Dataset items
+ + + +

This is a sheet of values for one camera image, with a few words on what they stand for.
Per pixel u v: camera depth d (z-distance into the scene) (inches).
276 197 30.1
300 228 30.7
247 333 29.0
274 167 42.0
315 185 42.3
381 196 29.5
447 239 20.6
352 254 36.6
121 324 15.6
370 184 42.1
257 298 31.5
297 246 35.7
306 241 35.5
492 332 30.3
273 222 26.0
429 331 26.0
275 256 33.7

+ + + +

= What is needed =
Write out the data again, exactly and in full.

= Exercise result =
This is a sheet of values for one camera image, with a few words on what they stand for.
Per pixel u v: camera depth d (z-distance into the scene) (inches).
276 197 30.1
300 228 30.7
247 333 29.0
274 167 42.0
315 185 42.3
381 196 29.5
447 239 20.6
352 254 36.6
121 324 15.6
370 184 42.1
257 298 31.5
297 246 35.7
306 241 35.5
492 332 30.3
273 222 26.0
429 331 26.0
275 256 33.7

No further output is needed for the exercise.